Work instructions> Give every line of the data again, unchanged, but with no pictures.

Raw data>
- - - -

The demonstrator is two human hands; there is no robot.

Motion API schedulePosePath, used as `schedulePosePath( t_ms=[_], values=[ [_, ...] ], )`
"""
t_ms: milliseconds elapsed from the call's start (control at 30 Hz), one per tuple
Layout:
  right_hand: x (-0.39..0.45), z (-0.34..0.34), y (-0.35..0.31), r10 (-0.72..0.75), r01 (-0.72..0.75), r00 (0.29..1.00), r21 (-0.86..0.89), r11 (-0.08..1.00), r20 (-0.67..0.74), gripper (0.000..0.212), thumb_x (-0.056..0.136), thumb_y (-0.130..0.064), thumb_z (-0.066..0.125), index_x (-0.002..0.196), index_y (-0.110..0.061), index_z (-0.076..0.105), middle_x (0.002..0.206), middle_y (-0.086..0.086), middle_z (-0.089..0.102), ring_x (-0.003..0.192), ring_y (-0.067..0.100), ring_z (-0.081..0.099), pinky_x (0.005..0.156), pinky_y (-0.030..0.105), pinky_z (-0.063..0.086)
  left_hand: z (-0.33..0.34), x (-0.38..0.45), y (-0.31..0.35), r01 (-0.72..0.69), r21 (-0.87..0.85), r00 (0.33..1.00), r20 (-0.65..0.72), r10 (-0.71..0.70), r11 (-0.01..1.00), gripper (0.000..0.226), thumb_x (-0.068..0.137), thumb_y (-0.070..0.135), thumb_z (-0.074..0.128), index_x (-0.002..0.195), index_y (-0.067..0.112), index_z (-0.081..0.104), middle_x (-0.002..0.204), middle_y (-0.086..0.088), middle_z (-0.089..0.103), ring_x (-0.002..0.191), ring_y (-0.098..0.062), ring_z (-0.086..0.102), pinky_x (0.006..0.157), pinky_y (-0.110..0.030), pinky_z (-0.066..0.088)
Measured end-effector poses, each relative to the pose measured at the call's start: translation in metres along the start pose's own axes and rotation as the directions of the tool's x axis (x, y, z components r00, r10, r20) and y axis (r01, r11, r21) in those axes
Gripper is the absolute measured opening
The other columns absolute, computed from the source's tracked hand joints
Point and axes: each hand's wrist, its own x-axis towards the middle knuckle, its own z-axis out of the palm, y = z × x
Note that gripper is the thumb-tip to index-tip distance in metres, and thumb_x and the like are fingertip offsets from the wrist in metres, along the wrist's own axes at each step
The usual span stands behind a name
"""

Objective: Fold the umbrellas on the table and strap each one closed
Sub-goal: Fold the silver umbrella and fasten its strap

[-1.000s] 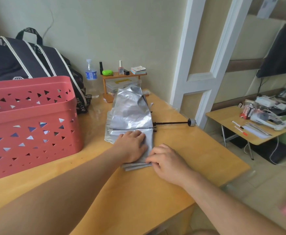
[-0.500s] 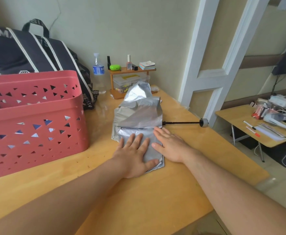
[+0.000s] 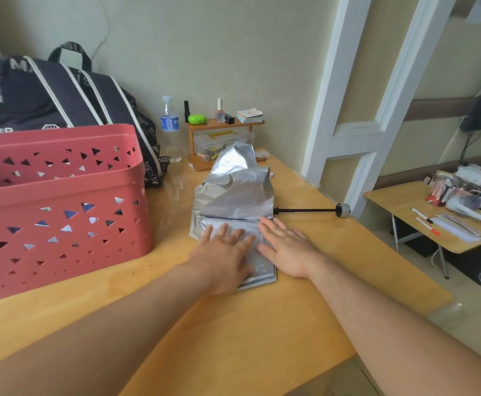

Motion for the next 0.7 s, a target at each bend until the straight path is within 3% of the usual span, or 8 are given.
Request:
schedulePosePath(
  t_ms=[67,167,233,300,367,433,567,700],
  values=[
    [-0.002,0.001,0.001,-0.006,0.006,1.0,0.007,1.0,0.002,0.066,0.108,-0.058,0.019,0.166,-0.033,-0.001,0.168,-0.026,-0.017,0.155,0.0,-0.014,0.129,0.043,0.002,0.013,-0.006,-0.004,0.059,-0.013,0.99,0.126,-0.057,0.998,0.08,0.097,0.079,0.015,0.164,0.04,-0.005,0.174,0.008,-0.009,0.159,-0.028,-0.017,0.125,-0.06,-0.012],
    [-0.002,-0.006,-0.004,0.0,-0.002,1.0,0.09,0.996,0.016,0.061,0.11,-0.05,0.021,0.167,-0.032,0.006,0.17,-0.022,-0.012,0.156,0.001,-0.011,0.128,0.041,0.001,0.024,-0.011,-0.012,0.137,-0.082,0.984,0.127,-0.126,0.987,0.096,0.084,0.093,0.009,0.162,0.043,-0.014,0.172,0.011,-0.017,0.158,-0.021,-0.022,0.125,-0.057,-0.012],
    [0.0,-0.021,-0.011,0.006,-0.016,0.999,0.19,0.982,0.052,0.054,0.113,-0.036,0.025,0.165,-0.022,0.025,0.174,-0.01,0.004,0.159,0.01,-0.001,0.127,0.038,0.004,0.025,-0.01,-0.012,0.149,-0.084,0.982,0.128,-0.138,0.985,0.1,0.081,0.095,0.01,0.162,0.043,-0.015,0.172,0.011,-0.018,0.158,-0.019,-0.022,0.126,-0.056,-0.011],
    [0.002,-0.036,-0.028,0.022,-0.021,1.0,0.101,0.995,-0.006,0.043,0.11,-0.025,0.033,0.146,-0.011,0.053,0.167,0.0,0.03,0.156,0.025,0.018,0.122,0.039,0.022,0.023,-0.01,-0.01,0.159,-0.088,0.98,0.131,-0.147,0.983,0.103,0.079,0.095,0.011,0.162,0.04,-0.015,0.172,0.012,-0.017,0.158,-0.019,-0.021,0.126,-0.056,-0.01],
    [-0.001,-0.037,-0.056,0.009,-0.011,0.986,-0.008,1.0,-0.169,0.04,0.104,-0.025,0.038,0.136,-0.014,0.058,0.161,-0.001,0.039,0.151,0.024,0.028,0.117,0.044,0.034,0.023,-0.011,-0.009,0.164,-0.104,0.981,0.121,-0.152,0.981,0.108,0.078,0.096,0.012,0.163,0.035,-0.015,0.172,0.012,-0.016,0.158,-0.018,-0.02,0.126,-0.055,-0.01],
    [-0.008,-0.022,-0.073,-0.073,0.072,0.985,-0.011,0.997,-0.156,0.047,0.108,-0.037,0.032,0.147,-0.018,0.05,0.164,-0.004,0.034,0.151,0.021,0.025,0.119,0.047,0.03,0.023,-0.01,-0.009,0.162,-0.114,0.983,0.11,-0.15,0.98,0.115,0.074,0.096,0.012,0.164,0.03,-0.015,0.172,0.012,-0.015,0.158,-0.017,-0.019,0.127,-0.055,-0.008],
    [-0.026,0.004,-0.036,0.041,-0.038,0.995,-0.029,0.999,0.088,0.07,0.105,-0.066,0.016,0.166,-0.035,-0.002,0.169,-0.023,-0.019,0.158,0.012,-0.017,0.126,0.058,-0.003,0.023,-0.008,-0.012,0.165,-0.137,0.978,0.15,-0.144,0.977,0.124,0.071,0.102,0.015,0.164,0.026,-0.014,0.171,0.012,-0.019,0.157,-0.016,-0.022,0.126,-0.055,-0.011],
    [-0.029,0.007,-0.02,0.059,-0.056,0.995,-0.044,0.997,0.083,0.072,0.103,-0.069,0.011,0.164,-0.036,-0.01,0.166,-0.025,-0.025,0.157,0.012,-0.021,0.126,0.056,-0.007,0.003,-0.004,-0.019,0.131,-0.135,0.96,0.265,-0.092,0.982,0.123,0.072,0.103,0.023,0.167,0.028,0.0,0.173,0.01,-0.008,0.161,-0.02,-0.007,0.128,-0.054,0.002]
  ],
)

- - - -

Exercise response>
The demonstrator is two human hands; there is no robot.

Motion API schedulePosePath, used as `schedulePosePath( t_ms=[_], values=[ [_, ...] ], )`
"""
t_ms: milliseconds elapsed from the call's start (control at 30 Hz), one per tuple
Layout:
  right_hand: x (-0.39..0.45), z (-0.34..0.34), y (-0.35..0.31), r10 (-0.72..0.75), r01 (-0.72..0.75), r00 (0.29..1.00), r21 (-0.86..0.89), r11 (-0.08..1.00), r20 (-0.67..0.74), gripper (0.000..0.212), thumb_x (-0.056..0.136), thumb_y (-0.130..0.064), thumb_z (-0.066..0.125), index_x (-0.002..0.196), index_y (-0.110..0.061), index_z (-0.076..0.105), middle_x (0.002..0.206), middle_y (-0.086..0.086), middle_z (-0.089..0.102), ring_x (-0.003..0.192), ring_y (-0.067..0.100), ring_z (-0.081..0.099), pinky_x (0.005..0.156), pinky_y (-0.030..0.105), pinky_z (-0.063..0.086)
  left_hand: z (-0.33..0.34), x (-0.38..0.45), y (-0.31..0.35), r01 (-0.72..0.69), r21 (-0.87..0.85), r00 (0.33..1.00), r20 (-0.65..0.72), r10 (-0.71..0.70), r11 (-0.01..1.00), gripper (0.000..0.226), thumb_x (-0.068..0.137), thumb_y (-0.070..0.135), thumb_z (-0.074..0.128), index_x (-0.002..0.195), index_y (-0.067..0.112), index_z (-0.081..0.104), middle_x (-0.002..0.204), middle_y (-0.086..0.088), middle_z (-0.089..0.103), ring_x (-0.002..0.191), ring_y (-0.098..0.062), ring_z (-0.086..0.102), pinky_x (0.006..0.157), pinky_y (-0.110..0.030), pinky_z (-0.066..0.088)
Measured end-effector poses, each relative to the pose measured at the call's start: translation in metres along the start pose's own axes and rotation as the directions of the tool's x axis (x, y, z components r00, r10, r20) and y axis (r01, r11, r21) in those axes
Gripper is the absolute measured opening
The other columns absolute, computed from the source's tracked hand joints
Point and axes: each hand's wrist, its own x-axis towards the middle knuckle, its own z-axis out of the palm, y = z × x
Note that gripper is the thumb-tip to index-tip distance in metres, and thumb_x and the like are fingertip offsets from the wrist in metres, along the wrist's own axes at each step
The usual span stands behind a name
"""

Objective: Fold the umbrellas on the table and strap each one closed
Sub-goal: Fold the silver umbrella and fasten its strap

[-1.000s] 
[-0.500s] 
[+0.000s] 

Motion for the next 0.7 s, a target at each bend until the straight path is within 3% of the usual span, or 8 are given.
Request:
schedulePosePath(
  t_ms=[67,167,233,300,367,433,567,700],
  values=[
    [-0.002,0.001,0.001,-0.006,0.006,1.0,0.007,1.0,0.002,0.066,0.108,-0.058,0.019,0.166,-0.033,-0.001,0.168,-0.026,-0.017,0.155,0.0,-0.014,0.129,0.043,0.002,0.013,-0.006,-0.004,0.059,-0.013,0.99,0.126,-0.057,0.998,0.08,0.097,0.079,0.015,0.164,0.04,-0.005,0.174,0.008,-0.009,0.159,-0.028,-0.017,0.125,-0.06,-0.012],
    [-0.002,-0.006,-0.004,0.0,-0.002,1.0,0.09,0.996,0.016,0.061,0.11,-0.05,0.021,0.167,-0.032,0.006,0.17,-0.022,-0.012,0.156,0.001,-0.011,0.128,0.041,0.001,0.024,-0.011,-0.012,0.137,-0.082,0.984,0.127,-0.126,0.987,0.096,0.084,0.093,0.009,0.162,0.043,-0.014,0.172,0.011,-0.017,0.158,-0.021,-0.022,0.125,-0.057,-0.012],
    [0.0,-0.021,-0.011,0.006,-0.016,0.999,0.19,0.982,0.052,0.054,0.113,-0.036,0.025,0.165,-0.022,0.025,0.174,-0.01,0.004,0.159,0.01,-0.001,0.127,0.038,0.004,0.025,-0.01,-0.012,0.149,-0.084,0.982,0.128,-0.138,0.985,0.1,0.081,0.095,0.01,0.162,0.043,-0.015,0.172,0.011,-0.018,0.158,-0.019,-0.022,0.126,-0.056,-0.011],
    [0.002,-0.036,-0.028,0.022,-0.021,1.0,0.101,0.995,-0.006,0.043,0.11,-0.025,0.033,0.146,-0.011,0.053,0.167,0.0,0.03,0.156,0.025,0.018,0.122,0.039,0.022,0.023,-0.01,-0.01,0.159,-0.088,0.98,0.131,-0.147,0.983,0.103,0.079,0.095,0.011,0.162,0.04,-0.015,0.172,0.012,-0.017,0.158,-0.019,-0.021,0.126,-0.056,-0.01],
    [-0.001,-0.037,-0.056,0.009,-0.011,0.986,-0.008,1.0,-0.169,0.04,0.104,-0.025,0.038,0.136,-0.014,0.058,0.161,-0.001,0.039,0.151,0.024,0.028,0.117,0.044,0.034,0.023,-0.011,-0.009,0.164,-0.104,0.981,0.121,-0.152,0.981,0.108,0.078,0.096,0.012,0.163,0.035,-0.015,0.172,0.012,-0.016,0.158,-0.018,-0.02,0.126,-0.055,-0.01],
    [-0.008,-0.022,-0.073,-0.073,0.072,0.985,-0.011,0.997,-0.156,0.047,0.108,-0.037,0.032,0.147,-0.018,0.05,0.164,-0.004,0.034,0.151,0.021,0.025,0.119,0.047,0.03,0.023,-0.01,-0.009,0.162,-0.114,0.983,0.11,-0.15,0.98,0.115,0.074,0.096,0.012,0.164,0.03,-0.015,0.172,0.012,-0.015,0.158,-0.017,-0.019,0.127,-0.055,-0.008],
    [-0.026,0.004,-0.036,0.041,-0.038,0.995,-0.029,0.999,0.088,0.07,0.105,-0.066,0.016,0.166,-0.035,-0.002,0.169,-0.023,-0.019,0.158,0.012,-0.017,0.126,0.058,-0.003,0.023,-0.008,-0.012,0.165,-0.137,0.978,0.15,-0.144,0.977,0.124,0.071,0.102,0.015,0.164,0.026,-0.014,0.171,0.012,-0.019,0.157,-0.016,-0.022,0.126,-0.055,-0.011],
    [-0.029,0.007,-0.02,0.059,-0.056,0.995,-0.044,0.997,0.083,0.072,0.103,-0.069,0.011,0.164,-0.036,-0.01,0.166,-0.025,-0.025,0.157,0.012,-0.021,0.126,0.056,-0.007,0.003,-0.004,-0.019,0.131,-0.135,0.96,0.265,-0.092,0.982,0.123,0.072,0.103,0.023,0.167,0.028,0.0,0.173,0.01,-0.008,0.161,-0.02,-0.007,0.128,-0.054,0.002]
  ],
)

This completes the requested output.